The answers to those questions may be provided by a federal court if muralist Dan Fontes has his way. Fontes is seeking $400,000 in damages from the current and former operators of Autocom Nissan at Broadway and 27th Streets in Oakland.
Fontes finished painting the mural in 1987, after receiving a $35,000 commission. It was eye-catching. Almost 90 feet long and more than 20 feet tall, the piece showed an idyllic Oakland landscape—puffy clouds in a blue sky, reflected in a blue Lake Merritt, ruffled by the wind.
“This is Dan Fontes’ baby,” said intellectual property attorney Brooke Oliver, who represents Fontes in the lawsuit. “It’s his best work. And it’s hard to imagine how anyone can look at a piece of art like that and just want to paint it out.”
Oliver argues that when the dealership painted over the mural in 2013, they violated the U.S. Visual Artist Rights Act (VARA), a law dating back to 1990. Among other things, the law requires a building owner to give an artist a 90-day notice before the mural is removed or painted over, so the artist can take back or at least document the work.

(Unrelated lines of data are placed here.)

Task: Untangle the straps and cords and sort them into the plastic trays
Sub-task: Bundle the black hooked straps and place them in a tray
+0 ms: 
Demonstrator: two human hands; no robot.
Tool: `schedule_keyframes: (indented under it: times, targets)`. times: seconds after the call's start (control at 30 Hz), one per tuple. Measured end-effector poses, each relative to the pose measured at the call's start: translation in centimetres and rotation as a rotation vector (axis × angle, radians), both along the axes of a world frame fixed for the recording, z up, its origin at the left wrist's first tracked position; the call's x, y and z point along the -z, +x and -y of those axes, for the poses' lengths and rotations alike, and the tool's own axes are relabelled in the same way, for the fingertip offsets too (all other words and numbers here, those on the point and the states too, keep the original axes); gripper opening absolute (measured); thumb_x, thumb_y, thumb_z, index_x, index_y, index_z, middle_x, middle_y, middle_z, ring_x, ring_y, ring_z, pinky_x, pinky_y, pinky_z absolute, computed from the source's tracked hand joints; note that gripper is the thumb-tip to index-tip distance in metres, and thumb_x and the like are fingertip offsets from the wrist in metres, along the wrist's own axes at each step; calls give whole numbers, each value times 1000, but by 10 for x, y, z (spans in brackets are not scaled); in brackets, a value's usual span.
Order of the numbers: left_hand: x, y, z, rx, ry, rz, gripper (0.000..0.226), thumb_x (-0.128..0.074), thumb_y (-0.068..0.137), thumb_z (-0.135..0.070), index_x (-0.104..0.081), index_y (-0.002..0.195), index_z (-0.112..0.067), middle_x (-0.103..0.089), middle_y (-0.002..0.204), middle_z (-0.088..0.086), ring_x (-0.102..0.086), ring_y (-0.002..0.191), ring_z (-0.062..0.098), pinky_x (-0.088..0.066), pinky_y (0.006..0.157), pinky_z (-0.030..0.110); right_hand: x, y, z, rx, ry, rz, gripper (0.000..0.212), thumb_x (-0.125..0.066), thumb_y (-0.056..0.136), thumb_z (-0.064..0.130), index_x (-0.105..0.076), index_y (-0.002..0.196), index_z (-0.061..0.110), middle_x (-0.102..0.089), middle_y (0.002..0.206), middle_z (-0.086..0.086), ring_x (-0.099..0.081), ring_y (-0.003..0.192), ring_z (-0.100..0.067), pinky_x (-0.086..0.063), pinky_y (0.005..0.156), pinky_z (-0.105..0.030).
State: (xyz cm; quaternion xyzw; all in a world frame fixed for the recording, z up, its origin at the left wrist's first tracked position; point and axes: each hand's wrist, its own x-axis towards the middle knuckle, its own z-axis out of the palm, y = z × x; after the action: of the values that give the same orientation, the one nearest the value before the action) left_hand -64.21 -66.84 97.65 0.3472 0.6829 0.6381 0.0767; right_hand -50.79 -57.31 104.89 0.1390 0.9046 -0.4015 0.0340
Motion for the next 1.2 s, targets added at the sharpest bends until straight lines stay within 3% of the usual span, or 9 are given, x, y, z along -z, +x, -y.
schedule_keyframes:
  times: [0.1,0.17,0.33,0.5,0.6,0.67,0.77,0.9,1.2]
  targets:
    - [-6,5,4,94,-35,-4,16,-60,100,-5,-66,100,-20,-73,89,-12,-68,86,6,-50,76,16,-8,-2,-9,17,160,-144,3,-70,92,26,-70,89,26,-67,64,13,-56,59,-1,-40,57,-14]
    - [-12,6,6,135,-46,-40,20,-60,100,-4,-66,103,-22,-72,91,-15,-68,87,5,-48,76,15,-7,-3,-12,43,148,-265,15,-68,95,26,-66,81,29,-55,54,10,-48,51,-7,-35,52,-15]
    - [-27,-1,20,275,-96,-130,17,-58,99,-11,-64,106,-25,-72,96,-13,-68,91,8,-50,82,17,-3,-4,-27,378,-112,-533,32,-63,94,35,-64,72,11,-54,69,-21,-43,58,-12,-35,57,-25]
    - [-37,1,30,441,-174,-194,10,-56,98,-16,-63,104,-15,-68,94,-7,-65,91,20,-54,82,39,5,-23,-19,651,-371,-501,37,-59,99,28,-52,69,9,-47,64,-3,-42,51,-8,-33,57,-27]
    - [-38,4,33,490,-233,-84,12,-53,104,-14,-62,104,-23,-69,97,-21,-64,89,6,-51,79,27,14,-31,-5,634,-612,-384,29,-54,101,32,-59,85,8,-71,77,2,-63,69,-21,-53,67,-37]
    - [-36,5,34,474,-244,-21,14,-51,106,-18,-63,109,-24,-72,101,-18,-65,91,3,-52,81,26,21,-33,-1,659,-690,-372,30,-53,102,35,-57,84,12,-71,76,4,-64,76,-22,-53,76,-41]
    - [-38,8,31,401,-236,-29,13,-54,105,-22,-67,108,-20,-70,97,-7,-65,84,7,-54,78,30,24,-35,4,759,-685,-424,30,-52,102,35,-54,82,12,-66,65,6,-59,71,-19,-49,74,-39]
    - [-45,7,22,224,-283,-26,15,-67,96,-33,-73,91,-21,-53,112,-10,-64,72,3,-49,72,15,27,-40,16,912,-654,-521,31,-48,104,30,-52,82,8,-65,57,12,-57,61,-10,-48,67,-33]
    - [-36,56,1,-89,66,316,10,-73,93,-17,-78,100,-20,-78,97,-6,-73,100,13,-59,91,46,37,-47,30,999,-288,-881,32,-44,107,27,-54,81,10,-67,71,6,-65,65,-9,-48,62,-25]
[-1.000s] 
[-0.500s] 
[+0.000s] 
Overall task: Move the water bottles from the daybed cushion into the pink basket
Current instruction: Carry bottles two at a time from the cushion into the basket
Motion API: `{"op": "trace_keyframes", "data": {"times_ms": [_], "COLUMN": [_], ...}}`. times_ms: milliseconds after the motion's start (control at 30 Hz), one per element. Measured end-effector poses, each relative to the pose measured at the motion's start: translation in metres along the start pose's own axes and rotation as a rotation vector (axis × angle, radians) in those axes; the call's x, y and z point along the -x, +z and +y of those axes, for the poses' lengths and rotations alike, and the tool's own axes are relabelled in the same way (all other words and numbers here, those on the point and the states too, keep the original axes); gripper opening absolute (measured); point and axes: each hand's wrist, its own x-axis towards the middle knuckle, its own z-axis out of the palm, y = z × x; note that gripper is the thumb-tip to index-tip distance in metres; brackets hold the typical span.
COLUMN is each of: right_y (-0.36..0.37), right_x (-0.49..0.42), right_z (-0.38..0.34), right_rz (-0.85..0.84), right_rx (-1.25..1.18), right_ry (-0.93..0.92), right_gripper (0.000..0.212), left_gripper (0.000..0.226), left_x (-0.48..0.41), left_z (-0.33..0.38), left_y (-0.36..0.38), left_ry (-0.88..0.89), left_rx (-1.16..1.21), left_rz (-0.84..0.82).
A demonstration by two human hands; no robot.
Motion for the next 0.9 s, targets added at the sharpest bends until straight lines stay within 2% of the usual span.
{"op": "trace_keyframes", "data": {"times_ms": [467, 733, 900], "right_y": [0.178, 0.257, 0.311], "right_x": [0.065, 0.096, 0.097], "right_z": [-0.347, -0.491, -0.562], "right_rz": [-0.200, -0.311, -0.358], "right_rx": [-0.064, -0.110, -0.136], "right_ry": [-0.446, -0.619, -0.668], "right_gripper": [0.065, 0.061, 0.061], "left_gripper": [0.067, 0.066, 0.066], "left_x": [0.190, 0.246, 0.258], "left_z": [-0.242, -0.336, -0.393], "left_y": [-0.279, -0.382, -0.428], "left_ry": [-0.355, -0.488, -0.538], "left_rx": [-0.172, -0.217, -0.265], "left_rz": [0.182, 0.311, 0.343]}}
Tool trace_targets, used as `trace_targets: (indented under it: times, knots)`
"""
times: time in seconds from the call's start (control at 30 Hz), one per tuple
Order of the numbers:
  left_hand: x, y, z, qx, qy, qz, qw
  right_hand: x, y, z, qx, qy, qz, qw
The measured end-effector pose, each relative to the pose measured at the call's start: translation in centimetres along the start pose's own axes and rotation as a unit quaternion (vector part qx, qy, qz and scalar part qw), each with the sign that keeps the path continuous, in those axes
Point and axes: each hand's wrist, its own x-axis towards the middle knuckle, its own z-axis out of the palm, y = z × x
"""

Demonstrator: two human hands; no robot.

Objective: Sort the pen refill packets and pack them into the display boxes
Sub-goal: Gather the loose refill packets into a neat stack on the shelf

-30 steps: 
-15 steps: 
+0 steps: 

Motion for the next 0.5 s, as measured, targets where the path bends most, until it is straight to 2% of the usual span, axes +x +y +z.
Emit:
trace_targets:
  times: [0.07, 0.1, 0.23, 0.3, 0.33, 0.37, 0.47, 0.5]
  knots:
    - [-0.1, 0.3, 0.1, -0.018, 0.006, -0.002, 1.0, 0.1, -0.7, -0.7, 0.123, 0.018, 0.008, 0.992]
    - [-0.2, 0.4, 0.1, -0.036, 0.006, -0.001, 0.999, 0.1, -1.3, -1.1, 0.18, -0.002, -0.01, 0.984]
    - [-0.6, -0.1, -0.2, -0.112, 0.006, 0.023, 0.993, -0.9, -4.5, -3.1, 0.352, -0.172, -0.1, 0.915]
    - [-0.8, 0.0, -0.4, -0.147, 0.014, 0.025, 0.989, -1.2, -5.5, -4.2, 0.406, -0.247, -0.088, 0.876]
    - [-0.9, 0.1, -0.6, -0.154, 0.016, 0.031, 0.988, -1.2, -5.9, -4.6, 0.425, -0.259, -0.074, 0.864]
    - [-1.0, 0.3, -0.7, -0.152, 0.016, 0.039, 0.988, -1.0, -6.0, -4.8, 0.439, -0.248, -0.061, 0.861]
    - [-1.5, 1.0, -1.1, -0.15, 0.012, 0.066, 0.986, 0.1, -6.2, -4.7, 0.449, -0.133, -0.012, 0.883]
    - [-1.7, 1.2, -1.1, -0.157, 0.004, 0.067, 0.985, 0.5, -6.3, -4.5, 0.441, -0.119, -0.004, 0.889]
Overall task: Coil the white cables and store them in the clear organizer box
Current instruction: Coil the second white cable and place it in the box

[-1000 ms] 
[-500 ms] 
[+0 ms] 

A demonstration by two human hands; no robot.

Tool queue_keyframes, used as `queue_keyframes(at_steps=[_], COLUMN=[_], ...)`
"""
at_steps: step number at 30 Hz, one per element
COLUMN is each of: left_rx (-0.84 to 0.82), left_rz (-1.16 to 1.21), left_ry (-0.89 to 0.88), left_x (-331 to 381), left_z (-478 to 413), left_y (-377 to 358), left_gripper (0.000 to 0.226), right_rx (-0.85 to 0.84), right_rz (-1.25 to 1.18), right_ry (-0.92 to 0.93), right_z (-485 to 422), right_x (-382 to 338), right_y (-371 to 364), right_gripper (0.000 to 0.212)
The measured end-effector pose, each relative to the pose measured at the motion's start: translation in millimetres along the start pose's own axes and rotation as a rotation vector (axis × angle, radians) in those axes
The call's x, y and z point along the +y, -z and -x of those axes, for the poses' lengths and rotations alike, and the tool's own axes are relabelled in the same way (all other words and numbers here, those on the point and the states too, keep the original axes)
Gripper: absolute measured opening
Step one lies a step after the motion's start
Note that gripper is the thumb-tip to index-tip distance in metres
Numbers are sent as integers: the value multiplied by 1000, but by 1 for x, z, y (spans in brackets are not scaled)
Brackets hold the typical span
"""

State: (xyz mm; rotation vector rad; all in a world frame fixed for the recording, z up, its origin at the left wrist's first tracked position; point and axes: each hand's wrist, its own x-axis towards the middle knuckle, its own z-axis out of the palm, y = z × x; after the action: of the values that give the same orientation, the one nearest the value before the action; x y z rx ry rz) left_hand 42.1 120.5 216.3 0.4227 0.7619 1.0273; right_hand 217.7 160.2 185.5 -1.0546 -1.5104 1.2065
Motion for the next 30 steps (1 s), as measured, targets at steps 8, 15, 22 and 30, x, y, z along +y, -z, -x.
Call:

Managers at the dealership had no comment Tuesday. But Jose Perez, an officer of the dealership, wrote a letter to Oliver more than a year ago explaining why he decided to whitewash the wall.
Perez wrote that he told the landlord, the former dealership owner, and the city of Oakland of his intention to paint over the mural, and that the three failed to tell him of any legal obligation to inform Fontes of his plans. Perez also wrote that he decided to paint over the mural because it was “in bad shape… desecrated by graffiti,” with “only a fragment of the mural” still visible.
Perez also wrote that he is “saddened by the loss of the ‘Lake Merritt Mural,’ and my condolences go out to Mr. Fontes.”
But Oliver said Fontes had anticipated that the mural might get tagged, and had used special hundred year paints that would stand up to cleanings and repair.
Under VARA, Oliver says Fontes has “a strong claim for negligent conservation of the mural. When a work of fine art is tagged or damaged, the appropriate and legal duty of the building owner is to conserve it properly using a conservator. It doesn’t include just painting it over.”
VARA clearly protects artwork done after 1990, when the law was passed. Oliver recently won a $30,000 settlement and an apology from the city of Santa Cruz for artist Victor Cervantes, after the city painted over a mural he did in 1993 at a Beach Flats public park.
Fontes’ Lake Merritt mural was finished in 1987, before VARA was passed. But Oliver argues VARA protects older murals where title has never been transferred by the artist to anyone else.
“And this mural,” she said, “has never been sold.”